# Pfitzner's 'Palestrina'



## SottoVoce (Jul 29, 2011)

What do people think of this forgotten opera and, more tragically, the forgotten composer Hans Pfitzner himself?






On 16 February 1962, the day before he died, Bruno Walter ended his last letter with: "Despite all the dark experiences of today I am still confident that Palestrina will remain. The work has all the elements of immortality". When I first heard it, I was deeply moved on how human it was, and the subject of the opera interested me greatly. I would go see it, but I'm not sure if it gets premiered in America very often; most often in German operahouses. Has anyone heard it live? What do they think? And what do people think about Pfitzner himself? I've heard some of his works, and while not great, his lieder especially have a certain quality to them.


----------



## MAuer (Feb 6, 2011)

I've never heard this opera live, but I do know that it has not been forgotten among German opera houses -- a recent production starred tenor Chris Ventris. A recording from the 1960s, with an impressive cast headed by the great Fritz Wunderlich, is still available:










Your post reminds me that I should add this to my list of recordings to be purchased.

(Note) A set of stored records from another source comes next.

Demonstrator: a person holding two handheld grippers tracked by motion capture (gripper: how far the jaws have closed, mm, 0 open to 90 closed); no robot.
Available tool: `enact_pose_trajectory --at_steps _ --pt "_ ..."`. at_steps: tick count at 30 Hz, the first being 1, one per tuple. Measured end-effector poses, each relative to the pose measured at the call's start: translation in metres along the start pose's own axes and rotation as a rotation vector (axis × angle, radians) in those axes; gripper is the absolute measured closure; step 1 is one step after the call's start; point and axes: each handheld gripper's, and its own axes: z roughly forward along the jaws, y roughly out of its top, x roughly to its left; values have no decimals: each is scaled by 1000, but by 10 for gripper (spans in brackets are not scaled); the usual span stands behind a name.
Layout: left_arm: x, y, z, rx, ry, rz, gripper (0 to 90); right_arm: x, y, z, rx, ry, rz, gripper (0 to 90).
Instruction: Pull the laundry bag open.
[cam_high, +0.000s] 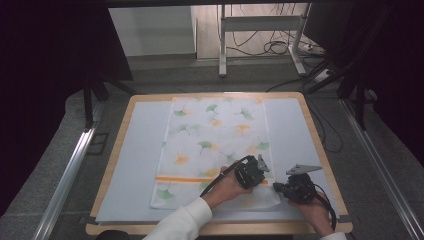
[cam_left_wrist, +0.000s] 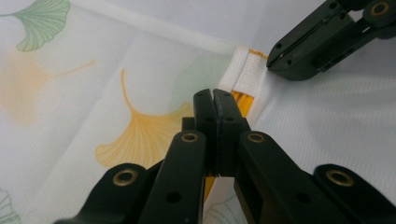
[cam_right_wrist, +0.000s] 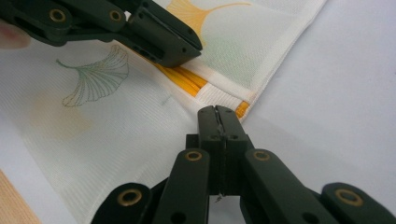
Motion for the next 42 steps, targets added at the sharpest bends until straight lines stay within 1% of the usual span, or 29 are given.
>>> enact_pose_trajectory --at_steps 5,10,15,21,24,42 --pt "2 -5 -3 -5 2 -16 900 0 0 0 0 -1 -2 895" --pt "3 -8 -6 0 9 -12 900 0 0 0 -1 -1 -4 894" --pt "5 -11 -8 4 12 -20 900 0 0 0 0 0 -6 895" --pt "6 -14 -11 7 13 -19 900 0 0 0 1 -1 -6 894" --pt "6 -16 -12 2 14 -28 900 0 0 0 -1 -4 -6 895" --pt "13 -30 -22 9 36 -42 900 1 -1 -1 1 -5 -10 895"
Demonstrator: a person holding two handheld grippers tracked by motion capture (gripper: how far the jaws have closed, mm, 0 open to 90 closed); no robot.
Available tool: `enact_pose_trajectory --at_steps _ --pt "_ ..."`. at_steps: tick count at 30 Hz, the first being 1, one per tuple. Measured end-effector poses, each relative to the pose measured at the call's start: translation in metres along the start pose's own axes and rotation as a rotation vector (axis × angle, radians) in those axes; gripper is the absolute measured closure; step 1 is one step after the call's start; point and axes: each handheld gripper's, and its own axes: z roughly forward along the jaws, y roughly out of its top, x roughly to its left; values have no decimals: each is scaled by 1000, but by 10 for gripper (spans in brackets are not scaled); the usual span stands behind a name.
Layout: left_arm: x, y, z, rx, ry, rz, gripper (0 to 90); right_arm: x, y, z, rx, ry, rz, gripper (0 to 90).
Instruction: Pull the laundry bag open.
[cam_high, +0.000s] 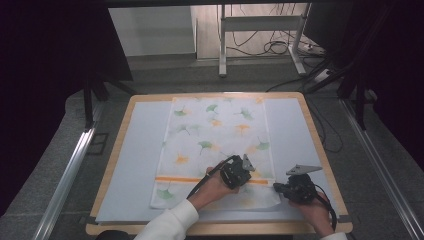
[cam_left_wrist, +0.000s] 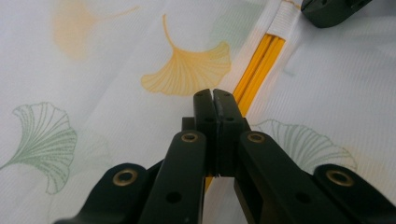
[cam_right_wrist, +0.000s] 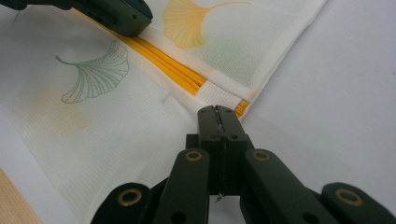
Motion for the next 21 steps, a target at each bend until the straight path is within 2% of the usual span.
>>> enact_pose_trajectory --at_steps 21 --pt "12 -24 -16 0 21 -34 900 0 0 0 -2 -1 -7 894"
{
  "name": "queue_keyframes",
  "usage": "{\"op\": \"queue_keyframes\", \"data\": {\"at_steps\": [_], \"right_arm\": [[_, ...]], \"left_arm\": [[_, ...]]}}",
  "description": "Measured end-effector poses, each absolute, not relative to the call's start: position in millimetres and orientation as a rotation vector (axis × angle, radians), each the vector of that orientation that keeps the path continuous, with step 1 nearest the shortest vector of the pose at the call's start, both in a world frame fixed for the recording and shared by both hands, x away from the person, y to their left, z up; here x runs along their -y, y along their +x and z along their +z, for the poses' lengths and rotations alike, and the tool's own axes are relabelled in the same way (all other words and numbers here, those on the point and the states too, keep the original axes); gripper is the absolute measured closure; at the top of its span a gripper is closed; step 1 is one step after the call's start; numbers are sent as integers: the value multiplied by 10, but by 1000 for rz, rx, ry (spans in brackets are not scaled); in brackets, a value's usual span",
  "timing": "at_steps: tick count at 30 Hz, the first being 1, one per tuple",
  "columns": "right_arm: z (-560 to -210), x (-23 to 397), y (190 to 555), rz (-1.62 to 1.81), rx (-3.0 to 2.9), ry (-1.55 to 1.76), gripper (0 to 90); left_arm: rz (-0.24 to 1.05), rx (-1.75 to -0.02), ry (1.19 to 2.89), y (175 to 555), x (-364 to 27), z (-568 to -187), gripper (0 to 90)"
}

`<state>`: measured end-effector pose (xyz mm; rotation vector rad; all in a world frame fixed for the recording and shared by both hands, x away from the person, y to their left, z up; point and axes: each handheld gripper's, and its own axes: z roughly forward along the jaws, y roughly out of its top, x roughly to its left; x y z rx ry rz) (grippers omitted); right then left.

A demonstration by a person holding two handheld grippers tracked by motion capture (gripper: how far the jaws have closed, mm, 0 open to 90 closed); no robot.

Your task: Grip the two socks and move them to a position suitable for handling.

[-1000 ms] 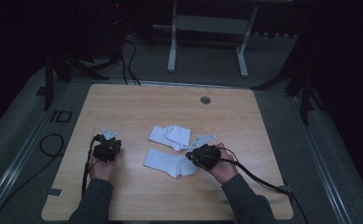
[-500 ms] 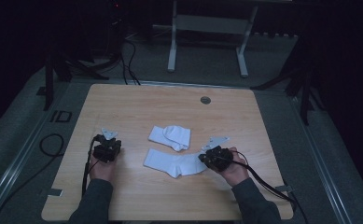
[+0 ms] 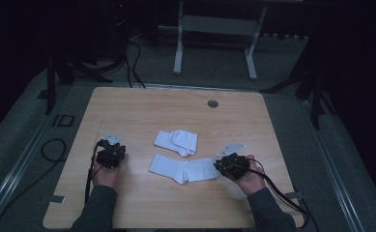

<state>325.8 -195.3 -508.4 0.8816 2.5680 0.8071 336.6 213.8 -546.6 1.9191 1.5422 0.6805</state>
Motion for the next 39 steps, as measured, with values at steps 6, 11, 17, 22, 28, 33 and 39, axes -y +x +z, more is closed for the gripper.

In addition to Wunderlich, the cast includes Christa Ludwig, Walter Berry, Gottlob Frick, Sena Jurinac, Kurt Equiluz, Gundula Janowitz, Lucia Popp, Paul Schöffler, and (apparently) Max Lorenz -- a real embarrassment of riches!


----------



## SottoVoce (Jul 29, 2011)

thanks MAuer for answering; I've been meaning to buy a recording but I tried to find some live music on youtube just to see if I would like to it; no luck, however. I think I'll just have to take a shot on this one, wondering if anyone has actually seen in this in the opera house. Pfitzner is certainly an interesting character.


----------